Kein symbolisches First Plasma

"Anstelle eines symbolischen First Plasma, das ich mit einem Maschinentest mit einer relativ nackten Maschine vergleiche, werden wir nach dem neuen Plan reale Forschungsarbeiten mit Plasma durchführen, die zur Demonstration der integrierten Inbetriebnahme bei voller magnetischer Energie und vollem Strom führen wird" , sagte Barabaschi(öffnet im neuen Fenster) . "Das ist ein solider Start, der es uns ermöglichen wird, einen Teil der Verzögerungen aufzuholen, die das Projekt angehäuft hat."

Das Projekt Iter - ITER Organization
Das Projekt Iter - ITER Organization (05:47)

Mit dem neuen Zeitplan steigen jedoch auch die Kosten: Das Projekt wird voraussichtlich weitere 5 Milliarden Euro benötigen. Nach dem alten Plan wurden die Kosten auf 20 Milliarden Euro beziffert. Nun werden es voraussichtlich 25 Milliarden Euro. Beim Projektstart im Jahr 2006 ging man von 5 Milliarden Euro insgesamt aus.

Barabaschi, der seit September 2022 Generaldirektor der Iter-Organisation ist, war kein Anhänger des Zeitplans, den sein Vorgänger, der im Mai 2022 verstorbene Bernard Bigot, aufgestellt hatte. Schon mit der Coronapandemie war klar, dass er unhaltbar sein würde.

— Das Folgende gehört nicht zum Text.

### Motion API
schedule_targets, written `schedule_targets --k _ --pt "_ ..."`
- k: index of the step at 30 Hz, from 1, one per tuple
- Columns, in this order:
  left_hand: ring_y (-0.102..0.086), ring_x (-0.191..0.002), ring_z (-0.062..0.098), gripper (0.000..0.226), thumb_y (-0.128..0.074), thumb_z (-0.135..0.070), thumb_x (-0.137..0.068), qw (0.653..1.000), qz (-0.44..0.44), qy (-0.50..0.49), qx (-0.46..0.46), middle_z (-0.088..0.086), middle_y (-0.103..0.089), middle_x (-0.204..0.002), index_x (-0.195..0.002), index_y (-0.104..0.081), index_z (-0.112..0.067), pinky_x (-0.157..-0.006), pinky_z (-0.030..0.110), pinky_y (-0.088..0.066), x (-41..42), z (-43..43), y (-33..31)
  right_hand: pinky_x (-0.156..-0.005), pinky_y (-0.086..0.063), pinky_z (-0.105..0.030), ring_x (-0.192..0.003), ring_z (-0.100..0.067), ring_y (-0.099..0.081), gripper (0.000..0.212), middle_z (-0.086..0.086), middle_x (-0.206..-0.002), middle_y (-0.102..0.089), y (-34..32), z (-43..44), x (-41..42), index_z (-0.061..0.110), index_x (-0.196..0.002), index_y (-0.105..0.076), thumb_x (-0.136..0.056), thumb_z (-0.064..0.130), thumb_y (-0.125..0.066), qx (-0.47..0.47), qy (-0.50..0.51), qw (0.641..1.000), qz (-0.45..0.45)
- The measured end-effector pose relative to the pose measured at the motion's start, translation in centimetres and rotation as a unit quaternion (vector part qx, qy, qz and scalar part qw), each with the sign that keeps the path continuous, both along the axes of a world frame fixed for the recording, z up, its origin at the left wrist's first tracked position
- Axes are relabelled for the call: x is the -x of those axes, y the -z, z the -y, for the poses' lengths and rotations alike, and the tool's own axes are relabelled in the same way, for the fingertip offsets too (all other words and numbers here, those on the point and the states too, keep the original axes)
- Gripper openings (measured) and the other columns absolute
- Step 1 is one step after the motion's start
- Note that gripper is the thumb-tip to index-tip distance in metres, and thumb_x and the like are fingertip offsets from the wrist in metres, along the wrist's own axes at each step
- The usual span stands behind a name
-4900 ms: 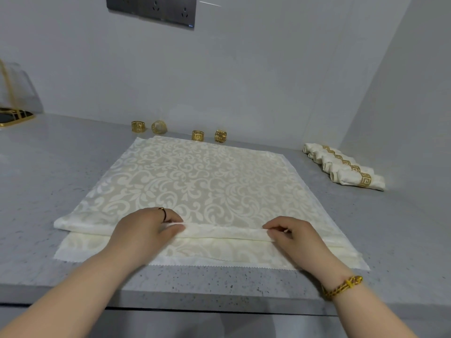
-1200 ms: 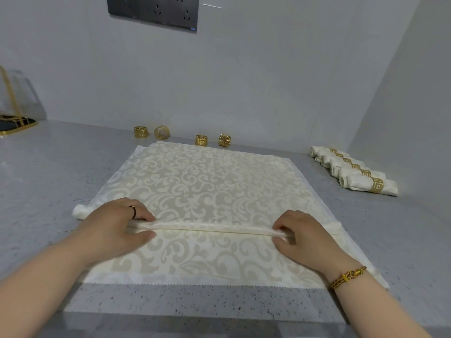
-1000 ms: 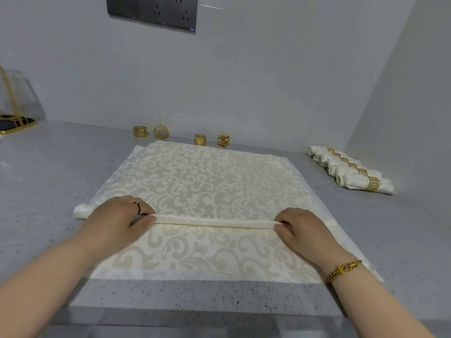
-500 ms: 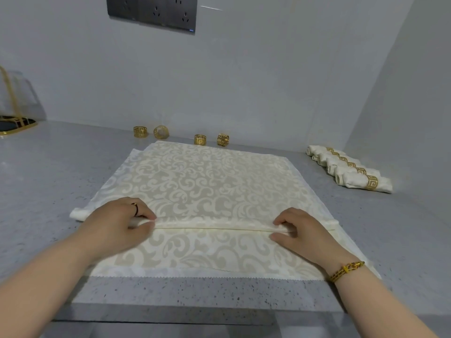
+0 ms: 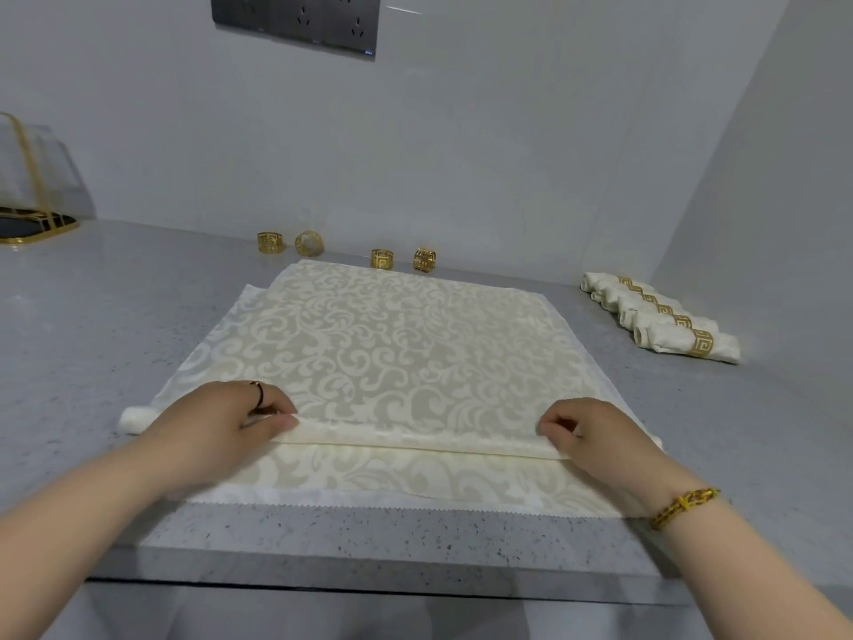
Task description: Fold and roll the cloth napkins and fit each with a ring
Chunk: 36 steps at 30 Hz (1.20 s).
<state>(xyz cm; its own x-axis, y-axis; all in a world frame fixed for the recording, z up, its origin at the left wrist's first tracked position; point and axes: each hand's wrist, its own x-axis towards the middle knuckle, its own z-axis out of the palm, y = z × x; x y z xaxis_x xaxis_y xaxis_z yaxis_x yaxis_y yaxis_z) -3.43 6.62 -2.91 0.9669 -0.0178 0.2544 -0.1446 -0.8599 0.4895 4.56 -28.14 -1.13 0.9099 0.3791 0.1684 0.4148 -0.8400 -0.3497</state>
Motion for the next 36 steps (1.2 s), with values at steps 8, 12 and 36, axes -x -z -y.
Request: schedule_targets --k 8,12,36 --pt "-0.055 -0.09 0.01 0.003 -0.051 -0.036 -0.089 0.997 0.005 -0.044 -0.059 -0.007 -0.062 -0.095 -0.087 -0.051 -0.039 -0.08 0.025 -0.045 -1.0 0.6 0.0 -0.074 -0.028 -0.019 -0.092 -0.016 -0.049 0.017 0.002 -0.091 -0.057 0.7 -1.1 -0.1 0.01 -0.101 -0.064 -0.088 0.018 -0.057 -0.023 -0.015 0.988 0.154" --pt "-0.056 -0.086 0.011 0.02 -0.054 -0.031 -0.088 0.999 0.017 -0.037 -0.035 -0.006 -0.06 -0.091 -0.074 -0.045 -0.042 -0.079 0.027 -0.046 -1.0 0.7 0.3 -0.075 -0.038 -0.015 -0.082 -0.012 -0.052 0.018 0.007 -0.086 -0.061 0.8 -1.3 0.6 0.014 -0.091 -0.067 -0.076 0.024 -0.065 0.019 -0.098 0.986 0.134" --pt "-0.056 -0.087 -0.005 0.016 -0.061 -0.025 -0.085 0.998 -0.049 0.032 0.024 -0.022 -0.062 -0.09 -0.077 -0.058 -0.04 -0.073 0.007 -0.042 -1.5 0.0 -0.9 -0.052 -0.027 -0.018 -0.053 -0.006 -0.033 0.039 0.006 -0.057 -0.037 -0.3 -1.5 -0.8 0.016 -0.059 -0.037 -0.093 0.033 -0.045 -0.022 -0.035 0.996 -0.074"
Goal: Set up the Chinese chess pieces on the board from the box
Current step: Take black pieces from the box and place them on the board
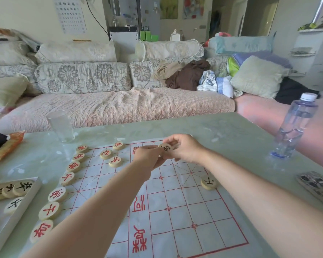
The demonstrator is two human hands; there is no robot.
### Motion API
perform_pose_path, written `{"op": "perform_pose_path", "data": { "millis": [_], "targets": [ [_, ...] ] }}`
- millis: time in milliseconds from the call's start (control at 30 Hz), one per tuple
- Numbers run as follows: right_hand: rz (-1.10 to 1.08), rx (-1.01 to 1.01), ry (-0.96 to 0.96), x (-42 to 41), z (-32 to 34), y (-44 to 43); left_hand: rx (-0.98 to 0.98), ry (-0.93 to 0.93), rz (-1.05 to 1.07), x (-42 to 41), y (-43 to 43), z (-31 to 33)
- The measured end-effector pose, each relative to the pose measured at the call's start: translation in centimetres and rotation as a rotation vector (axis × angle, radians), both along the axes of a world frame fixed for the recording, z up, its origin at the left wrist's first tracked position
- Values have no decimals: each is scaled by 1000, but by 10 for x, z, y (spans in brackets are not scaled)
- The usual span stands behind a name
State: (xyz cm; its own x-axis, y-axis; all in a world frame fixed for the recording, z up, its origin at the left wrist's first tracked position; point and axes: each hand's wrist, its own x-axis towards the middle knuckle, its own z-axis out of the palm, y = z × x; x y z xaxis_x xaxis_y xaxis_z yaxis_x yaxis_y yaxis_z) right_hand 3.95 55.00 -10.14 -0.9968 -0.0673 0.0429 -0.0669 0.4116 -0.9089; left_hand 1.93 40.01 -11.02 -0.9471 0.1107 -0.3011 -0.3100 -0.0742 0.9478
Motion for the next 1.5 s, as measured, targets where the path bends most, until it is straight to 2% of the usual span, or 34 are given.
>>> {"op": "perform_pose_path", "data": {
  "millis": [133,200,267,300,400,500,600,733,1033,1167,1500],
  "targets": [
    [-89,117,55,-7,-6,26,-41,12,-39,-10,26,-8],
    [-163,241,80,-15,-12,44,-273,125,-54,-20,33,-12],
    [-265,350,93,-26,-22,65,-680,355,-96,-30,33,-18],
    [-320,373,88,-30,-27,76,-822,462,-120,-36,32,-22],
    [-453,381,64,-38,-37,101,-987,635,-202,-55,31,-33],
    [-491,408,47,-50,-48,109,-1077,685,-327,-70,34,-43],
    [-477,447,57,-59,-55,103,-1111,660,-385,-79,39,-51],
    [-466,490,118,-67,-59,90,-1120,670,-360,-80,42,-54],
    [-467,684,43,-68,-47,74,-1117,751,-383,-72,34,-52],
    [-383,650,70,-64,-36,57,-1094,791,-305,-64,21,-46],
    [-108,485,68,-42,0,-47,-1063,715,-130,-26,-72,-16]
  ]
}}
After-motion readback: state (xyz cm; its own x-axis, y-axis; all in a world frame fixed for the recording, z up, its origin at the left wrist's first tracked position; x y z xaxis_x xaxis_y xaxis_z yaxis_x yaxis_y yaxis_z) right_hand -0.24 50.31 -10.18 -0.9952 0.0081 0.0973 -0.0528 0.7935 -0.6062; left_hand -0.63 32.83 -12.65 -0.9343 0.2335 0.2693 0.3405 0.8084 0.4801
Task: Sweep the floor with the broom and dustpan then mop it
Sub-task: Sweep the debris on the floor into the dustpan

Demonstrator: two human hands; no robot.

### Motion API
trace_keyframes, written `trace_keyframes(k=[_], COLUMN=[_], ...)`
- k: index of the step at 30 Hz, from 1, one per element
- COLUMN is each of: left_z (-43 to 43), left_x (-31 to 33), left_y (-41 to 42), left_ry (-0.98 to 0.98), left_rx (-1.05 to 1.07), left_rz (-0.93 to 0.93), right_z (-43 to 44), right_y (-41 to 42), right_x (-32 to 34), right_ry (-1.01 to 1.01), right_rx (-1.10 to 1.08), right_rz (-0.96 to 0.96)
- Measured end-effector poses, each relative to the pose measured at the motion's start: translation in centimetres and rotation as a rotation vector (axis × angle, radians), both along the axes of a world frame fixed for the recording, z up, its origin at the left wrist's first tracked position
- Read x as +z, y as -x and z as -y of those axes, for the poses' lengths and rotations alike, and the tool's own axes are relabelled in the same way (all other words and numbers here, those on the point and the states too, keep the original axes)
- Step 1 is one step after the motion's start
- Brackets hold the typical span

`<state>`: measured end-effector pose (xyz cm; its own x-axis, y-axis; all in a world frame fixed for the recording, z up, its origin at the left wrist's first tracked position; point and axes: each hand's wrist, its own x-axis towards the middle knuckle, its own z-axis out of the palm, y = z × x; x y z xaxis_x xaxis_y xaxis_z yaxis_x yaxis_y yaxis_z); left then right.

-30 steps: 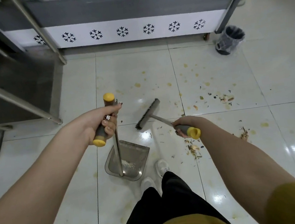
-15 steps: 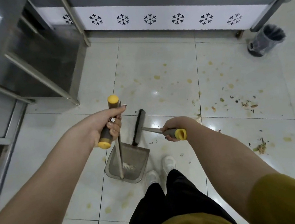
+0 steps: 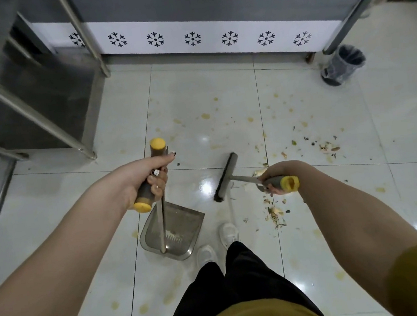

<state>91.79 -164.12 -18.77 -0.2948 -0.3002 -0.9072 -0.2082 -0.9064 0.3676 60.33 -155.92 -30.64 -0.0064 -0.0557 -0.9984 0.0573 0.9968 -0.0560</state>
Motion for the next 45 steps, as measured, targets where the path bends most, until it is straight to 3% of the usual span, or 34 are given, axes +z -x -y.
trace_keyframes(k=[4, 17, 26, 37, 45], left_z=[-0.6, -3.5, -4.4, -4.4, -4.6], left_x=[0.2, 0.4, -0.7, -0.1, 0.5], left_y=[-0.8, -4.5, -3.6, 0.5, 2.4], left_ry=[0.007, -0.016, -0.056, -0.025, 0.023], left_rx=[-0.026, -0.033, -0.020, -0.062, -0.206], left_rz=[-0.012, 0.012, 0.067, 0.035, 0.016], right_z=[-1.3, -3.8, -5.5, -8.1, -5.8], right_y=[-0.7, -9.3, -6.3, 3.6, 2.0], right_x=[-0.2, -2.3, -4.3, -2.5, -0.5], right_ry=[0.036, 0.023, -0.078, -0.075, 0.018], right_rx=[-0.102, -0.125, 0.053, 0.007, 0.027], right_rz=[0.082, 0.321, 0.185, 0.039, -0.014])
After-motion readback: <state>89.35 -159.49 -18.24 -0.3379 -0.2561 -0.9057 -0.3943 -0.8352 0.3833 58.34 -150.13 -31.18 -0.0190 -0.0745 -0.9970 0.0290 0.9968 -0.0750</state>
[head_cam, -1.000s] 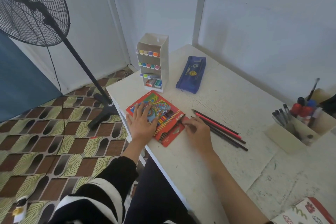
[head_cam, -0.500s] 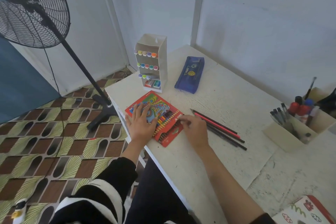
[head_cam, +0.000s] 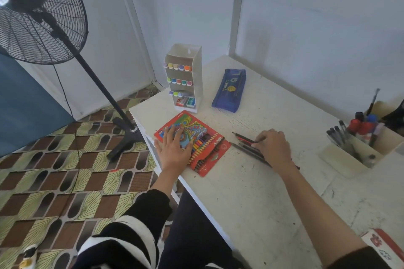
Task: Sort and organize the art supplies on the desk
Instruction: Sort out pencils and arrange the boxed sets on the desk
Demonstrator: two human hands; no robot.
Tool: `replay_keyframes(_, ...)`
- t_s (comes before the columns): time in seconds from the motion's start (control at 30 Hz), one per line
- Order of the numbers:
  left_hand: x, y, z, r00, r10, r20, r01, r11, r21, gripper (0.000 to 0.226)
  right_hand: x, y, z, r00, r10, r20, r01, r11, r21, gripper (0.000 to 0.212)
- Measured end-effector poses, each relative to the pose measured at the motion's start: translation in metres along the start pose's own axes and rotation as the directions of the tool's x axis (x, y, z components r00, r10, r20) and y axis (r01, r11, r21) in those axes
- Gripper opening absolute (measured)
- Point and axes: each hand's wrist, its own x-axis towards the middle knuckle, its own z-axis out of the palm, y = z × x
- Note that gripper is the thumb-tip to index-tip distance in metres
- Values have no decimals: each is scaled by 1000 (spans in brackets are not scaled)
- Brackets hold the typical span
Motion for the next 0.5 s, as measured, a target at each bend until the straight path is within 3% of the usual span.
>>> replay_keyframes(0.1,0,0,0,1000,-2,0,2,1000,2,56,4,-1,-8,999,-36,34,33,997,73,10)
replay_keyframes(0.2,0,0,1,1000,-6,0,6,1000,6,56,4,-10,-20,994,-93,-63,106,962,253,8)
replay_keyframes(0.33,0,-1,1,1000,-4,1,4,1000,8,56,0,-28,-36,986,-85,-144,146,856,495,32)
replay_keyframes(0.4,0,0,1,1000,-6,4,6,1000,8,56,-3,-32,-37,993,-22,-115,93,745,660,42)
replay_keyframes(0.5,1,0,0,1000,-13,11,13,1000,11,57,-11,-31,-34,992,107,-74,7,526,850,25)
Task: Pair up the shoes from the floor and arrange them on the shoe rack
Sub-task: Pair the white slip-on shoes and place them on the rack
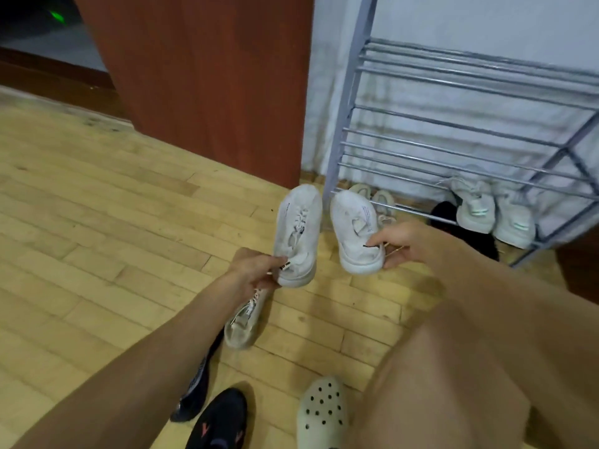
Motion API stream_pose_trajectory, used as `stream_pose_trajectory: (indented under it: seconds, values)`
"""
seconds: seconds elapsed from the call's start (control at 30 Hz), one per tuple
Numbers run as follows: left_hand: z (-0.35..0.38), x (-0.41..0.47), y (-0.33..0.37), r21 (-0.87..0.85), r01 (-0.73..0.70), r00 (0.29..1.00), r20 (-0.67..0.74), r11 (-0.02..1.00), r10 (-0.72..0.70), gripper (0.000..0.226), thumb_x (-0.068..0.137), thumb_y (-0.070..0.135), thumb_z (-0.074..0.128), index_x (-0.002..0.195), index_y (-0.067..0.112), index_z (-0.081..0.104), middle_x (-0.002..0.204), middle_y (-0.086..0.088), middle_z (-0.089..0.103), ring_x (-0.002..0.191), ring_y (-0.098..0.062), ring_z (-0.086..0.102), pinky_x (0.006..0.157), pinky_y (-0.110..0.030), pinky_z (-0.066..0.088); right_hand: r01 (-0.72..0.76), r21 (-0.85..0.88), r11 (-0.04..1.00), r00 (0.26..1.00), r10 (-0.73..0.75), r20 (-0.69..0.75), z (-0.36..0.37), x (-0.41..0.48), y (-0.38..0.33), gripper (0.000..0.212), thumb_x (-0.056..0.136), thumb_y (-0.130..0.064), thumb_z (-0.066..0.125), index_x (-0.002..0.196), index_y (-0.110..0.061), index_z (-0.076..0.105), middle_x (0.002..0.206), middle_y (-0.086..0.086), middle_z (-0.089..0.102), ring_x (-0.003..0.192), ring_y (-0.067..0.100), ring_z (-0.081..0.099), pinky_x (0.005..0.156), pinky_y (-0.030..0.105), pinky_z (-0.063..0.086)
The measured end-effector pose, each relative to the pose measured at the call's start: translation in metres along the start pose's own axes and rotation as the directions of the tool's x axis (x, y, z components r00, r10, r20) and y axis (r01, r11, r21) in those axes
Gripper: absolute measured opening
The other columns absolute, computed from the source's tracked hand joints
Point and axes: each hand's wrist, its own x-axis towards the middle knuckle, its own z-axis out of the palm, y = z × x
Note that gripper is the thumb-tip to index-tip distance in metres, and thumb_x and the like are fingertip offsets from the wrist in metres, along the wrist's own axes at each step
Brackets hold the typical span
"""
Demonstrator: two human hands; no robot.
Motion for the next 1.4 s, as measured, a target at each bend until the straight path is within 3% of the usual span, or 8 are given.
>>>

Zudem wurden Ende 2022 gravierende Baumängel entdeckt : An Kühlleitungen für den Reaktor waren Korrosionsschäden entstanden, weil sie mit dem falschen Imprägnierungsmittel gespült worden waren. Zudem zeigte sich, dass drei tonnenschwere Module der Vakuumkammer nicht präzise genug gefertigt worden waren und deshalb nicht passten.

Iter - Forschungsreaktor für Kernfusion
Iter - Forschungsreaktor für Kernfusion (01:58)

Die Kernfusion (g+) soll in Zukunft die Energieversorgung sichern. Der Iter entsteht in Cadarache in Südfrankreich und soll der erste großtechnische Fusionsreaktor der Welt werden. An dem Projekt sind 35 Nationen beteiligt.

Neben dem Großprojekt Iter arbeiten weltweit inzwischen rund 40 Unternehmen an der Umsetzung der Kernfusion, darunter auch einige in Deutschland. Die könnten schneller sein als das Projekt in Frankreich: Milena Roveda, Chefin des in München ansässigen Unternehmens Gauss Fusion, sagte kürzlich im Interview mit Golem.de (g+) , sie gehe davon aus, dass das erste Fusionskraftwerk "Anfang der 40er Jahre" fertig sein werde.